Information shown:

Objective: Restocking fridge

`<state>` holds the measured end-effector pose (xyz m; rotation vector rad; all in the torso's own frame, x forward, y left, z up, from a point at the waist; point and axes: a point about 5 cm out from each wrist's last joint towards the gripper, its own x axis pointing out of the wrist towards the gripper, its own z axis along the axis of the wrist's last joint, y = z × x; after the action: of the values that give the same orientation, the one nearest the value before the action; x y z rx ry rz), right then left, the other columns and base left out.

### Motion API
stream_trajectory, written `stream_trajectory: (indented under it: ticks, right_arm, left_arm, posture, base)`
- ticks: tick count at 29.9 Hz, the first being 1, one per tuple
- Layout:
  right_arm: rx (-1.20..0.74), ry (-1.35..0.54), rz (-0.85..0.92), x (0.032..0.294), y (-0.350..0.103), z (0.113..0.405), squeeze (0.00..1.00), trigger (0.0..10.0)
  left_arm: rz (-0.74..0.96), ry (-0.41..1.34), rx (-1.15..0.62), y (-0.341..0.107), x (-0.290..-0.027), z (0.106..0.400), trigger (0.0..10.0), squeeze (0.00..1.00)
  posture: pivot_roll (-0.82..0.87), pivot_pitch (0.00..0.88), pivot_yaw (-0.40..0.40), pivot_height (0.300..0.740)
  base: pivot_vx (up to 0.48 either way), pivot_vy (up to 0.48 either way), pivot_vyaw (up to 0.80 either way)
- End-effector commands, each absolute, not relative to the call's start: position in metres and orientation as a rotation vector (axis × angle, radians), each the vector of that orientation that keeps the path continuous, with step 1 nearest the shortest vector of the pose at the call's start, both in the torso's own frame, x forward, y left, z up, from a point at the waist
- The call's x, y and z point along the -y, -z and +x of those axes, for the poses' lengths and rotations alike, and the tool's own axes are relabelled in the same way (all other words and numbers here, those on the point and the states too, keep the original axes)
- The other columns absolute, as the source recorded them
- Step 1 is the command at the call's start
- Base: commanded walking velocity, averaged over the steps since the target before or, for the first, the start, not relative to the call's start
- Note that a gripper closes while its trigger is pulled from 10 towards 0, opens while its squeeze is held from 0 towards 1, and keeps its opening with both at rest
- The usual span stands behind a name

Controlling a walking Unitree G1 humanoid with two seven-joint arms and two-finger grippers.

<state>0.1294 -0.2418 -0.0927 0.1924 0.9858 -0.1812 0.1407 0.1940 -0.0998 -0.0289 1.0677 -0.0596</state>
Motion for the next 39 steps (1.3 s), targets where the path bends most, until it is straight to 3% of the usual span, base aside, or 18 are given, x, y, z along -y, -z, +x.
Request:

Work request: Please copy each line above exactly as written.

Solved exercise:
Objective: Restocking fridge

`<state>` holds the measured end-effector pose (xyz m; rotation vector rad; all in the torso's own frame, x forward, y left, z up, from a point at the waist; point and axes: a point about 5 cm out from each wrist's last joint towards the gripper, its own x axis pointing out of the wrist towards the gripper, its own z axis along the axis of the wrist's last joint, y = z × x; after the action: of the values that give the same orientation, the one nearest the value before the action; x y z rx ry rz), right then left, the other columns and base left out.

### Motion API
stream_trajectory, written `stream_trajectory: (indented under it: ticks, right_arm, left_arm, posture, base)`
- ticks: tick count at 29.9 Hz, the first being 1, one per tuple
- Layout:
  right_arm: rx (-1.20..0.74), ry (-1.35..0.54), rz (-0.85..0.92), x (0.032..0.294), y (-0.350..0.103), z (0.113..0.405), squeeze (0.00..1.00), trigger (0.0..10.0)
  left_arm: rz (-0.74..0.96), ry (-0.41..1.34), rx (-1.15..0.62), y (-0.341..0.107), x (-0.290..-0.027), z (0.106..0.400), trigger (0.0..10.0), squeeze (0.00..1.00)
  posture: pivot_roll (-0.82..0.87), pivot_pitch (0.00..0.88), pivot_yaw (-0.40..0.40), pivot_height (0.300..0.740)
  base: pivot_vx (up to 0.48 either way), pivot_vy (up to 0.48 either way), pivot_vyaw (up to 0.80 either way)
- End-effector commands, each absolute, not relative to the call's start: position in metres and orientation as a rotation vector (axis × angle, radians), each the vector of that orientation that keeps the path continuous, with step 1 nearest the shortest vector of the pose at the call's start, both in the torso's own frame, x forward, y left, z up, from a point at the waist
- The call's x, y and z point along the -y, -z and +x of those axes, for the poses' lengths and rotations alike, and the tool's own axes are relabelled in the same way (all other words and numbers here, those on the point and the states too, keep the original axes)
- The other columns absolute, as the source recorded them
- Step 1 is the command at the call's start
- Base: commanded walking velocity, averaged over the steps since the target before or, for the first, the start, not relative to the call's start
- Note that a gripper closes while its trigger is pulled from 10 towards 0, opens while its squeeze is held from 0 towards 1, and keeps its opening with both at rest
- The usual span stands behind a name

Controlling a walking Unitree G1 humanoid with two seven-joint arms and two-finger grippers.

<state>0.1294 -0.2418 -0.0927 0.1924 0.9858 -0.1812 0.1407 0.1940 -0.0998 -0.0289 1.0677 -0.0596</state>
Motion for the next 39 steps (1.3 s), targets where the path bends most, until it is straight to 3% of the usual span, base aside, or 18 are given, x, y, z along -y, -z, +x.
Request:

No other output was requested.